HOW TO COMPLETE THIS TASK
Go through the records and give the number of lines that include "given", with nothing else.

RECORDS

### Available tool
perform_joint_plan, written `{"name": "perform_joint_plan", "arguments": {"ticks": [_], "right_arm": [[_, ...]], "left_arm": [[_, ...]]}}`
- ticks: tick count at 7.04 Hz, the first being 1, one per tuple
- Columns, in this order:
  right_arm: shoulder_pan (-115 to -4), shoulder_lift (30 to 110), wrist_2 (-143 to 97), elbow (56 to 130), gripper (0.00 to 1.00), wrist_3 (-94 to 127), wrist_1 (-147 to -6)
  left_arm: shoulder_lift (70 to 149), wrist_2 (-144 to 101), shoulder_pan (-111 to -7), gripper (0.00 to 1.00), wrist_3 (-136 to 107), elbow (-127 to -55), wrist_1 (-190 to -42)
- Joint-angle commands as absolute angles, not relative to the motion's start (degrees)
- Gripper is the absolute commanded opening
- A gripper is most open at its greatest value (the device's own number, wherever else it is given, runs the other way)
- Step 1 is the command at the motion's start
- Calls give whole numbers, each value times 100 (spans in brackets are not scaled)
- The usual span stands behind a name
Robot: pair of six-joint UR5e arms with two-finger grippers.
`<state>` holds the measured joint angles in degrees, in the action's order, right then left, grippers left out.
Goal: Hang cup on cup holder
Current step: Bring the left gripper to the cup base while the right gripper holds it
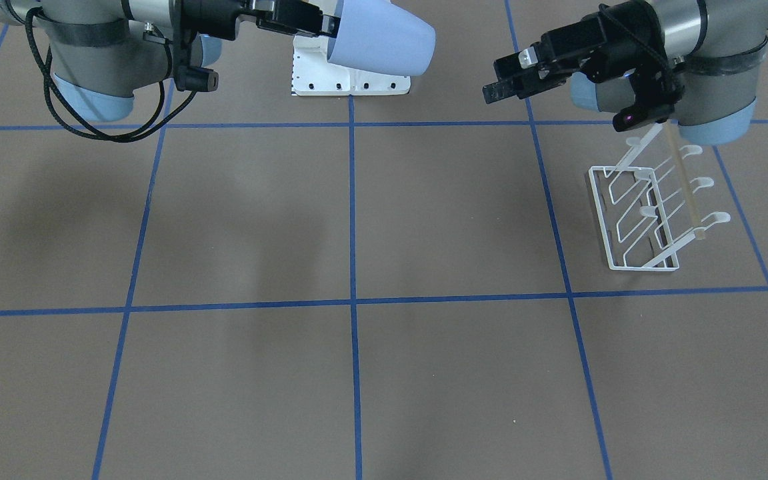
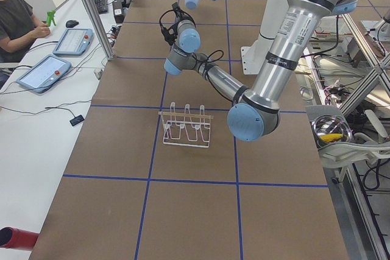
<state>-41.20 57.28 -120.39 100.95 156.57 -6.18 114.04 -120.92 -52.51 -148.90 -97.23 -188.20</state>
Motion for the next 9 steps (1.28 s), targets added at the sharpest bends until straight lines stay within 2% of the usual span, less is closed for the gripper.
{"name": "perform_joint_plan", "arguments": {"ticks": [1, 5, 9], "right_arm": [[-4017, 5660, -11543, 10081, 0, 15662, -336], [-3938, 5634, -11373, 10072, 0, 15583, -290], [-3911, 5581, -11364, 9738, 0, 15530, 255]], "left_arm": [[11531, -11709, -5142, 98, -15799, -9721, -19036], [11689, -11698, -5054, 98, -16364, -9773, -19011], [11777, -11698, -4764, 98, -16365, -9844, -18984]]}}
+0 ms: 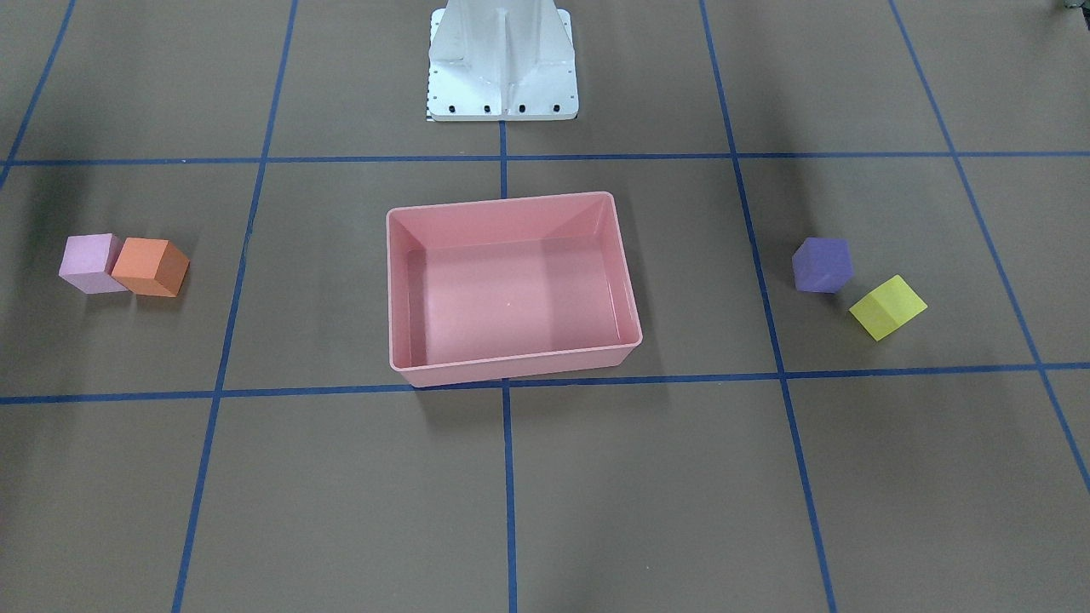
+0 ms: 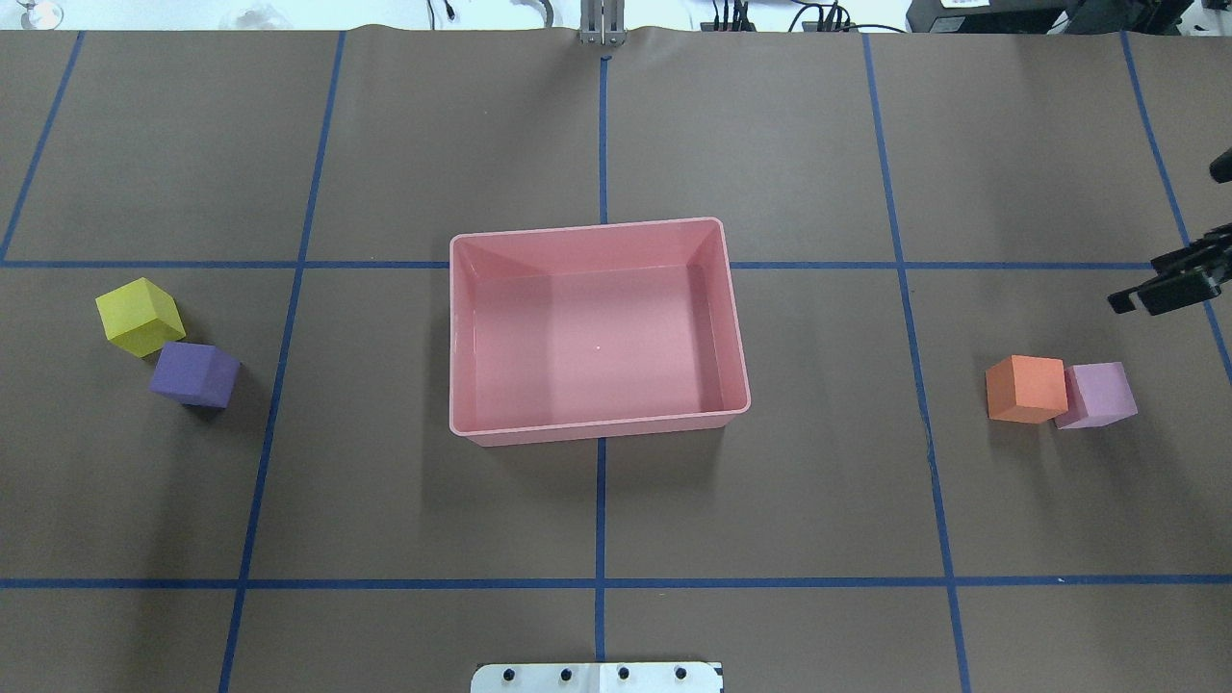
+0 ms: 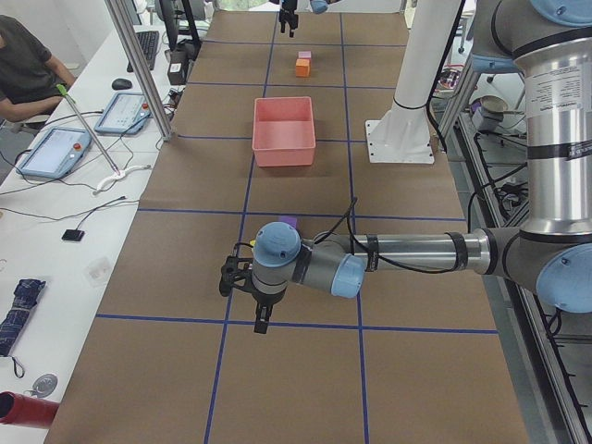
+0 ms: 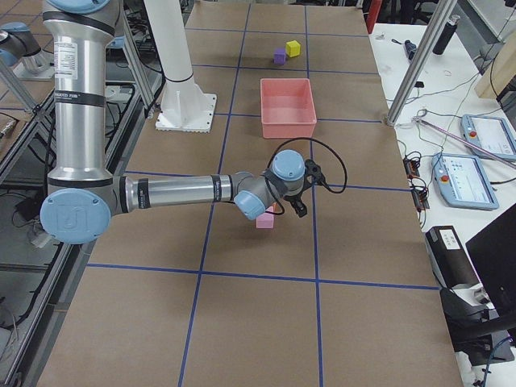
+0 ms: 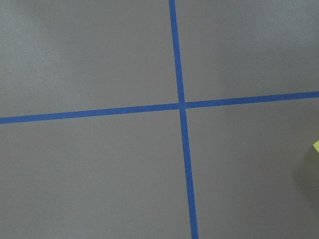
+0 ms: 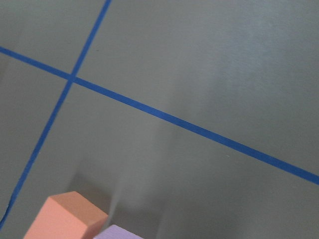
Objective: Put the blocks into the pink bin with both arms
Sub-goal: 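Lower the right gripper onto the orange cube and close it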
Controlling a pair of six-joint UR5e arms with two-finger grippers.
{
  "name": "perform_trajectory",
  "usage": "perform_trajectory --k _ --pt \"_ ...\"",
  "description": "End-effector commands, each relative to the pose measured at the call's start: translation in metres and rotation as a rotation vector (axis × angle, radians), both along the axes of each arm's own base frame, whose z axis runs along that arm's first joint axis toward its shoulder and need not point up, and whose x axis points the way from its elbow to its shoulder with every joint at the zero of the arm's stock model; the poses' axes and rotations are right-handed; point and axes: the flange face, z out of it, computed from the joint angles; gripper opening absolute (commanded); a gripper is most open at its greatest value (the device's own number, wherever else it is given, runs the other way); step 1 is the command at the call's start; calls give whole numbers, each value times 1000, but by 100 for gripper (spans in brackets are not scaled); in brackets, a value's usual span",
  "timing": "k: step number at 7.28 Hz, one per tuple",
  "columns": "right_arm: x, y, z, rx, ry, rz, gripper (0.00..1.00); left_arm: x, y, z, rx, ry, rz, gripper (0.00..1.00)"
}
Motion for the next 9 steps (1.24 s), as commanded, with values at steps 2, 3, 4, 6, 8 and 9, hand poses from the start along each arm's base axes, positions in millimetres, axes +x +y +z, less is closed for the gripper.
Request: perform_trajectory --k 2,3,4,6,8,9 --pt "-61 40 -2 234 84 -80 99 0 0 -1 0 1 -1 100" --pt "-72 47 2 314 115 -140 99 0 0 -1 0 1 -1 100" --pt "-78 51 5 384 142 -185 99 0 0 -1 0 1 -1 100" --pt "-95 60 6 384 133 -229 99 0 1 2 -6 1 -1 100" --pt "-113 69 9 381 133 -269 99 0 1 2 -6 1 -1 100" --pt "-114 71 10 382 133 -276 99 0 1 2 -6 1 -1 100"
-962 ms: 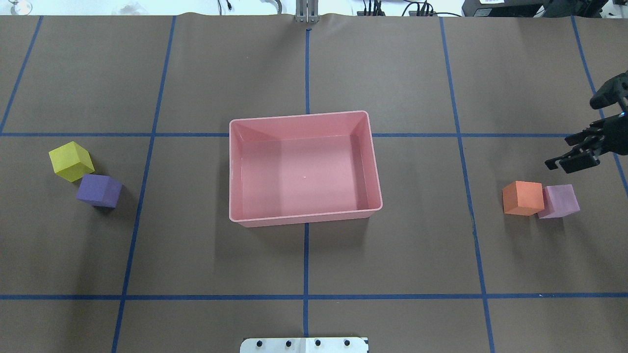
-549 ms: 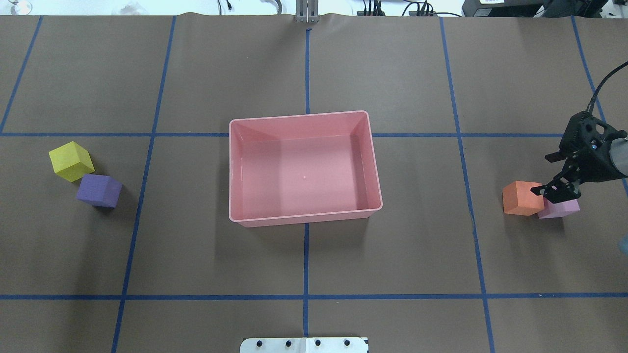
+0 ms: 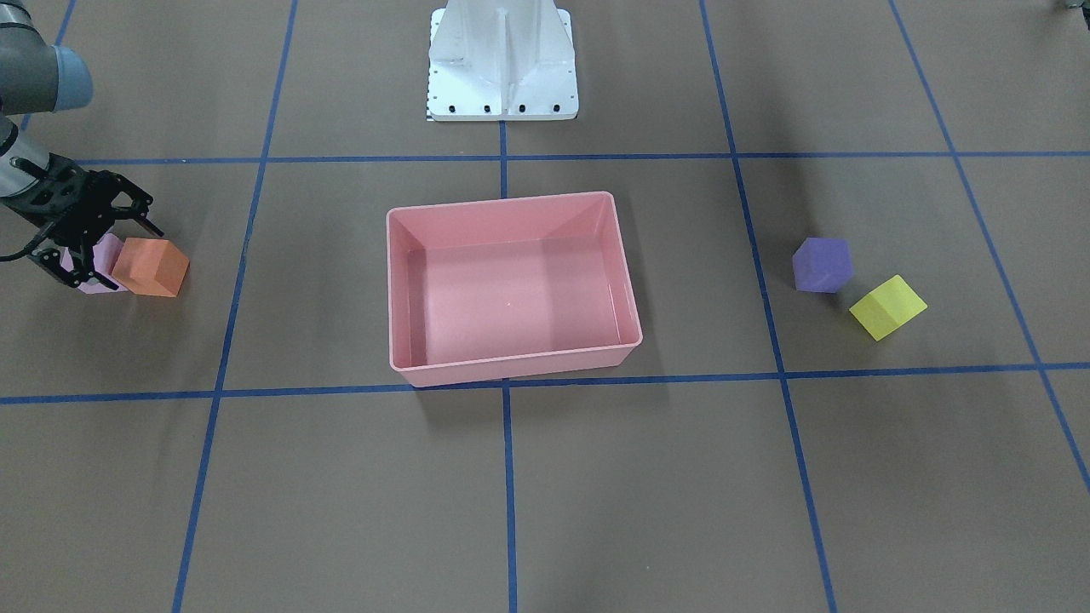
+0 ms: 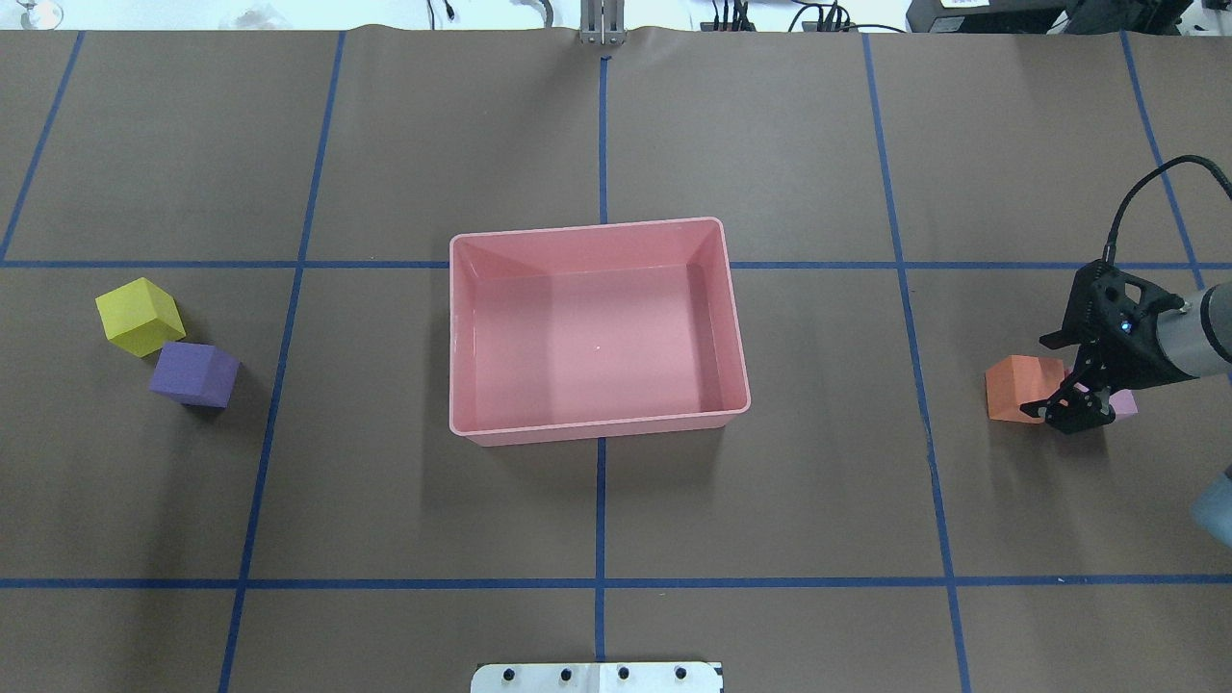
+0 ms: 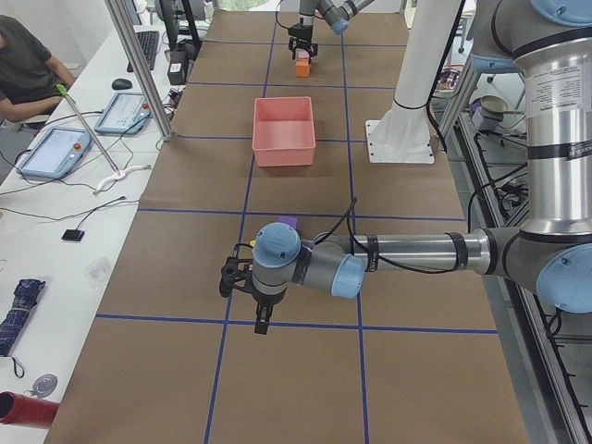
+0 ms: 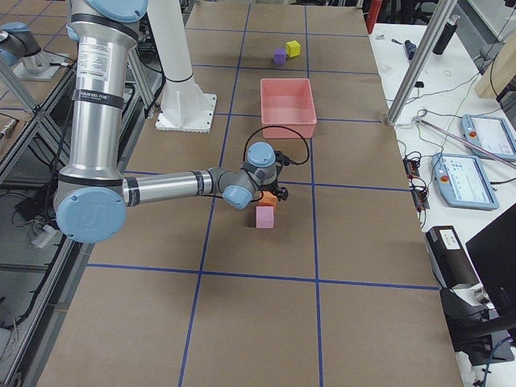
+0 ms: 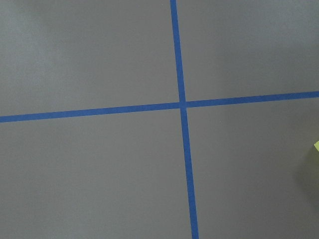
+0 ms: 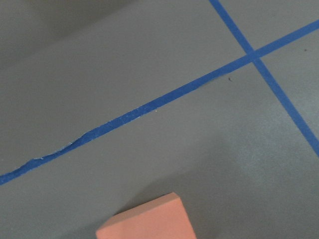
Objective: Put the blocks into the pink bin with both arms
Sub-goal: 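Lower the right gripper onto the orange cube and close it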
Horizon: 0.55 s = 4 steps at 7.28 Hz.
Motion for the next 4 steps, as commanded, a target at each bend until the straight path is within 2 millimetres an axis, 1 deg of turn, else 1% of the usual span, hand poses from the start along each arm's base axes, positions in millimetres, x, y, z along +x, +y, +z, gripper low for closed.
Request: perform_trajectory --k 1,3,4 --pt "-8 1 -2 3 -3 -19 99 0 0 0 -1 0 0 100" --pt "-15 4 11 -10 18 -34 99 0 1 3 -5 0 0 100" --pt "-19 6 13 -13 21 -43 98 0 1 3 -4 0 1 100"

EXERCISE RESULT
2